Personal information
- Full name: Simone Benedettini
- Date of birth: 21 January 1997 (age 29)
- Place of birth: San Marino, San Marino
- Height: 1.91 m (6 ft 3 in)
- Position: Goalkeeper

Team information
- Current team: Fiorentino
- Number: 13

Youth career
- –2015: San Marino Calcio
- 2015–2017: Modena

Senior career*
- Years: Team / Apps / (Gls)
- 2016–2017: → Pianese (loan) / 24 / (0)
- 2017–2018: Sammaurese / 0 / (0)
- 2018–2020: Cattalico Calcio San Marino / 12 / (0)
- 2020–2022: Murata / 40 / (0)
- 2022–2023: Pennarossa / 23 / (0)
- 2023–: Fiorentino / 84 / (0)

International career^{‡}
- 2014–2015: San Marino U19 / 5 / (0)
- 2015–2016: San Marino U21 / 1 / (0)
- 2019–: San Marino / 9 / (0)

= Simone Benedettini =

Sammarinese footballer

Simone Benedettini (born 21 January 1997) is a Sanmarinese footballer who plays as a goalkeeper for Sanmarinese club Fiorentino. He is the son of former International goalkeeper Pierluigi (29 caps between March 1986 and June 1995).

==Early career==
Benedettini was born in San Marino, and began his career in the youth teams of local club side San Marino Calcio. In 2015, he was signed by Serie B side Modena, again to play in their youth sector.

===Loan moves===
After impressing in the Beretti (under 19) team, where he kept sevenclean sheets in 25 appearances, Benedettini was loaned to Serie D side Pianese in order to gain professional match experience. He made his debut for the Tuscan side on 4 September 2016, in a 1–2 loss to Correggese. His first clean sheet came in his sixth match; a 1–0 win over Delta Rovigo. He was demoted to the bench after a 2–6 loss to Mezzolara, despite playing fifteen consecutive matches for Pianese and being on the losing side just once in the last seven games previously.
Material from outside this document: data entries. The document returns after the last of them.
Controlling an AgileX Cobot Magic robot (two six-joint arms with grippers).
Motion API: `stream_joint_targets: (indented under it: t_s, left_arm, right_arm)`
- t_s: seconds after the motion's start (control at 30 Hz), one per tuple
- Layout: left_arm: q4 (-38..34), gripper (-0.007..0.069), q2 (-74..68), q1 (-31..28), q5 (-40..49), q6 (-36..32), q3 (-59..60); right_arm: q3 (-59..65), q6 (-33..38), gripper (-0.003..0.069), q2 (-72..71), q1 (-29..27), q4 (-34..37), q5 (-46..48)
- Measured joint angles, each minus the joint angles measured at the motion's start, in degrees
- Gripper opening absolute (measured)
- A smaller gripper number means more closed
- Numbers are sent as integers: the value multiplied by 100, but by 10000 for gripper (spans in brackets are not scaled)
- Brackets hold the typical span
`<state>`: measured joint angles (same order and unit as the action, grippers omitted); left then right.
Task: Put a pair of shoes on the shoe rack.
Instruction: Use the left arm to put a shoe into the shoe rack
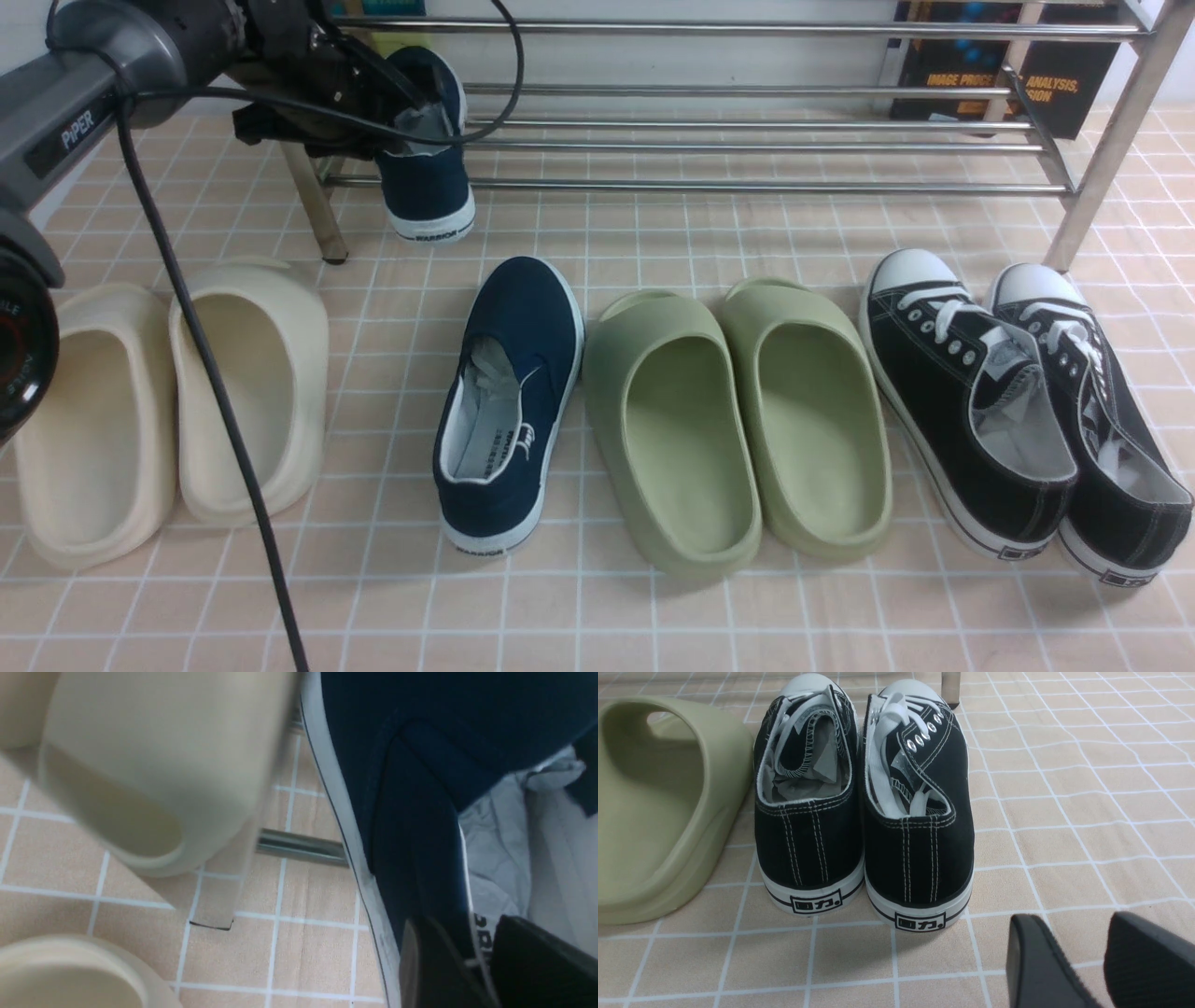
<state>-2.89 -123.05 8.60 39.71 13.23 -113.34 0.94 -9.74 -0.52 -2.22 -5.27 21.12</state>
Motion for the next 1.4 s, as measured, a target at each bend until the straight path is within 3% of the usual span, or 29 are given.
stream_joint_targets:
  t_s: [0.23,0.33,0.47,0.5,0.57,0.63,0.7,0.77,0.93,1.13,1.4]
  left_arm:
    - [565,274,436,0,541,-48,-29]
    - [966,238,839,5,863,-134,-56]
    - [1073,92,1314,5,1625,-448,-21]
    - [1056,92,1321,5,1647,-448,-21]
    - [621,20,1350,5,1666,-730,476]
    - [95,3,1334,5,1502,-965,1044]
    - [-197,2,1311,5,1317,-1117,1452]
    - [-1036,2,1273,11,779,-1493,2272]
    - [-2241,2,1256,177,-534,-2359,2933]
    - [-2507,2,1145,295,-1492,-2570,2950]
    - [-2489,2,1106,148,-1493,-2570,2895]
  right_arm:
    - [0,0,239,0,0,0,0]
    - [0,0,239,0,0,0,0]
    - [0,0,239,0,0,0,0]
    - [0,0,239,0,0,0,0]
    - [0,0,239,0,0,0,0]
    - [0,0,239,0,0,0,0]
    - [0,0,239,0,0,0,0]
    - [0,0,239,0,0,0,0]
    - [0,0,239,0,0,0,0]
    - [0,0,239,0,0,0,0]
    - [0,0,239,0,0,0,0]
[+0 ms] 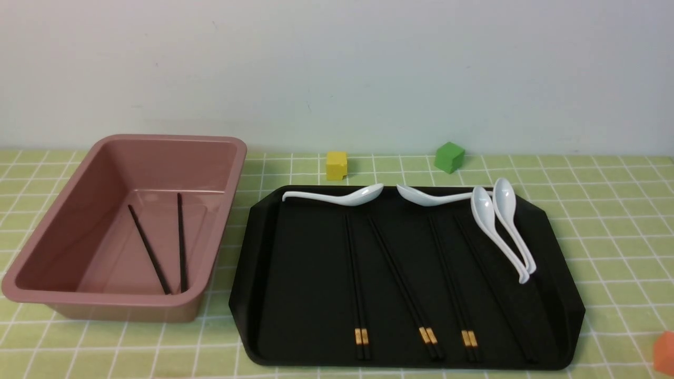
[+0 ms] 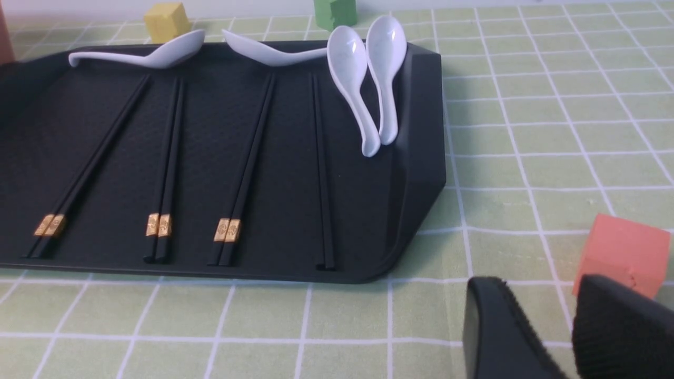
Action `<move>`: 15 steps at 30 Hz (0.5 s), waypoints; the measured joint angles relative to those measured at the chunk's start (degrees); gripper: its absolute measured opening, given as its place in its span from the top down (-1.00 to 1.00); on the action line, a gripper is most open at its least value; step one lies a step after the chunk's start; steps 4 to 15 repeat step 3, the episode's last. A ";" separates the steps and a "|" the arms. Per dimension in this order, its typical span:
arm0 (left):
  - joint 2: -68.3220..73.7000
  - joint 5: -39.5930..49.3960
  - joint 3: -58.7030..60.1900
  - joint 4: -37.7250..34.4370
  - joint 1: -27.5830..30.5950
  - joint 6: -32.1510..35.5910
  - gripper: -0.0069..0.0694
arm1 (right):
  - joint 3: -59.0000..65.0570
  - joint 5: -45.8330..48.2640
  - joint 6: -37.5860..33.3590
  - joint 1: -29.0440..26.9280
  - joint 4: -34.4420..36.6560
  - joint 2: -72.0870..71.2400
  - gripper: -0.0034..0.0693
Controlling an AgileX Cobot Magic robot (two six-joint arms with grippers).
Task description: On green tablecloth take chopsticks from black tray and put them in box.
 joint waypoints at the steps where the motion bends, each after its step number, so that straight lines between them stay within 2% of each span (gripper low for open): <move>1: 0.00 0.00 0.00 0.00 0.00 0.00 0.76 | 0.00 0.00 0.00 0.00 0.00 0.00 0.25; 15: 0.00 0.00 0.00 0.00 0.00 0.00 0.76 | 0.00 0.00 0.00 0.00 0.00 0.00 0.25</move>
In December 2017, Benedettini would transfer to A.C. Sammaurese, before moving to San Marino Calcio in the summer of 2018, and eventually Murata in January 2020.

==International career==
Benedettini was first involved in the San Marino national setup when he was called up to the under-19 side aged just 17 in 2014. He made his national debut in a 0–4 loss against Serbia, in UEFA under-19 Championship qualification. He was made captain in his final two games at under-19 level, in qualification for the 2016 edition of the same tournament, playing in 0-9 and 0-1 losses to Belgium and Sweden respectively, before being dropped for the final group game against Belarus, an eventual 1–6 loss. He played once for the under-21 side, a 0–4 loss to Georgia, in qualification for the UEFA European Under-21 Championship. Manager of the full national side, Pierangelo Manzaroli, called Benedettini into the squad for the 2018 World Cup qualification match against Germany. The young goalkeeper remained an unused substitute as La Serenissima succumbed to an 0–8 defeat.

Benedettini made his senior team debut in the 0-4 Euro 2020 qualifier loss against Belgium on 6 September 2019, stepping in for San Marino's normal starter, his cousin Elia, who was injured.

== Personal life ==
Benedettini works as a mechanic with his dad and uncle in a bus station. Sometimes he even drives the buses himself.